It's Not What Your Software Does, It's What People Do With Your Software
Last month I purchased GarageBand for my iPad. I used to be pretty involved in the music industry, so I was really interested to see how Apple had translated a music sequencer into an iPad application. The result is really amazing and I had a blast assembling drum tracks, bending guitar strings and playing B3 organs.
But then I gave it to my 7-year old.
In about 15 minutes he had created a song. It had a drum track and some rock guitar and it sounded pretty good. In fact, in his mind it was amazing. He instantly wanted to send it out to grandparents, aunts and uncles and would play it for anyone who would listen. He had discovered the joy of creating music.
Why do I tell you this story? Because often in the software world we get caught up with "feature lists." Feature lists make it so easy for us to compare our software against our competition. But feature lists don't ensure outcomes.The iPad version of Garageband would lose in a feature comparison with any other music recording application. It's missing a ton of basic features that are required for a good music recorder. But none of that matters because it can make a 7-year old feel like a rockstar. The creators of Garageband for iPad didn't care about what their software could do. They cared about what people could do with their software.

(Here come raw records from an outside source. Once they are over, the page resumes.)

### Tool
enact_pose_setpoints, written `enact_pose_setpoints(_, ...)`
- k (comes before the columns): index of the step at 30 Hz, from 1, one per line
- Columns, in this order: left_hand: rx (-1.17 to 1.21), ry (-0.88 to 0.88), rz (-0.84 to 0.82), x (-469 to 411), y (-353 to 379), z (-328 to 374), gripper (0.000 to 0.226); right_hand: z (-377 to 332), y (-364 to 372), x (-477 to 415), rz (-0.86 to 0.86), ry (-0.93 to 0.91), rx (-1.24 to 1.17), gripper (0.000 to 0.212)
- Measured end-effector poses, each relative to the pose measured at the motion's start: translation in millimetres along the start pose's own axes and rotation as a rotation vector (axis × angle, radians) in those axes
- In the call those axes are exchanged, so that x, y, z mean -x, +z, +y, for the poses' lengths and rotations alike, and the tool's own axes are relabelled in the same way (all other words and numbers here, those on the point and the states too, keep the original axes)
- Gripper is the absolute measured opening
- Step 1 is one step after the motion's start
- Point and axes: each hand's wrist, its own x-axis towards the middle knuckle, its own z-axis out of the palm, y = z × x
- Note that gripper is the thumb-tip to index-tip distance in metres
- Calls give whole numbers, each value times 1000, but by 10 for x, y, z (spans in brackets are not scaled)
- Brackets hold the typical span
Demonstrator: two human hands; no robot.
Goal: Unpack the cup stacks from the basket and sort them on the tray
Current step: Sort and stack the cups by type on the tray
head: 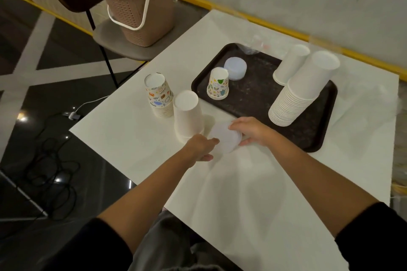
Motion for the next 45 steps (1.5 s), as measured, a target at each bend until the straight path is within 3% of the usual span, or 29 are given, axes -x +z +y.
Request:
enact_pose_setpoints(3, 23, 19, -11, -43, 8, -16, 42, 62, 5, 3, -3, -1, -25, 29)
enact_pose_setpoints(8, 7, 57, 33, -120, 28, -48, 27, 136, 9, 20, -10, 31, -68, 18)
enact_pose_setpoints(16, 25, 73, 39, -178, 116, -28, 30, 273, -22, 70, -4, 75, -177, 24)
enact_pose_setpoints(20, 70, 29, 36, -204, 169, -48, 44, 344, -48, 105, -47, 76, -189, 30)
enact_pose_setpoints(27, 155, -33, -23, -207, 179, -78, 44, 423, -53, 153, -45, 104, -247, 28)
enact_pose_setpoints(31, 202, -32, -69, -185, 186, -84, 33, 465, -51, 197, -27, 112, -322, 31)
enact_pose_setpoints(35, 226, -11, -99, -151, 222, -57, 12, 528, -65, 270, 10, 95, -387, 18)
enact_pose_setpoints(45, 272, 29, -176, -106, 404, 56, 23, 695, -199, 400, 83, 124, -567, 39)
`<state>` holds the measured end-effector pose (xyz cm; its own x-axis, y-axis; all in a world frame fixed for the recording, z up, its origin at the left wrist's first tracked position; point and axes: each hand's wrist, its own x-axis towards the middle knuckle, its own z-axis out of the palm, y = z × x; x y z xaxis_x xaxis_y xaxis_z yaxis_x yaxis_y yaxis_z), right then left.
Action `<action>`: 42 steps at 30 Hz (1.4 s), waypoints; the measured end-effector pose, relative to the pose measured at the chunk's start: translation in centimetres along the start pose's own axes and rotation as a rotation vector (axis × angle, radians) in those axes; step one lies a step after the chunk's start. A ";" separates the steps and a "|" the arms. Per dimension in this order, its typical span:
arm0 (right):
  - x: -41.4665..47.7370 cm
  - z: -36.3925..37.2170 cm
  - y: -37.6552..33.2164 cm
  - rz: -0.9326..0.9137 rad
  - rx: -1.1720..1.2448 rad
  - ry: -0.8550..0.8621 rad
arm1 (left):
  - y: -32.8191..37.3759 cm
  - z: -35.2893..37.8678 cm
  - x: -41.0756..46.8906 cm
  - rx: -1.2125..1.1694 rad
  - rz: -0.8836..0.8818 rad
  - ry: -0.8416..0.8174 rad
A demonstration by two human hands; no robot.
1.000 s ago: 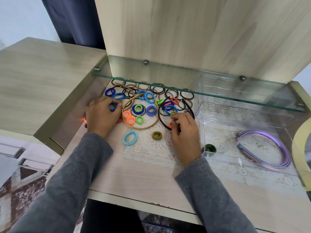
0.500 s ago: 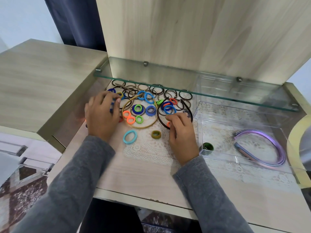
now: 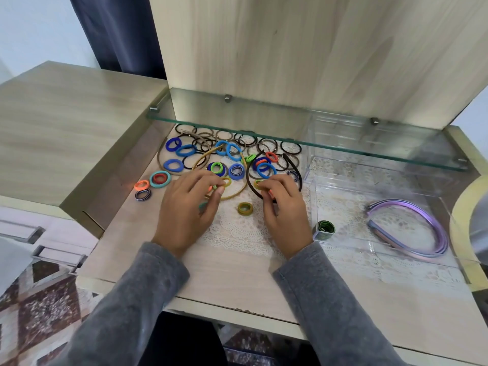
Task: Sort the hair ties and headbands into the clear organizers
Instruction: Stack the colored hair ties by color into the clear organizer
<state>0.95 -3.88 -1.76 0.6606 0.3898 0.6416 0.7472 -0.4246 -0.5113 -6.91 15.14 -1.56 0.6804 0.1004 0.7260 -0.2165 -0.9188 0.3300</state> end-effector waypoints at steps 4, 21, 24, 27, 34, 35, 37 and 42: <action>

Take a good look at the software you are creating. Are you creating a list of features or are you turning ordinary people into rock stars?
- Can you take a low skilled photographer and make them look great?
- Can you take a small business owner and turn them into a web analytics genius?
- Can you take ordinary people and turn them into documentation superstars?
The features don't matter. It's all about the outcomes. What can people do with your software? How does it make them better or happier? Can it turn a 7-year old into a rock star? I know our software can't – yet, but it is something to which we should all aspire.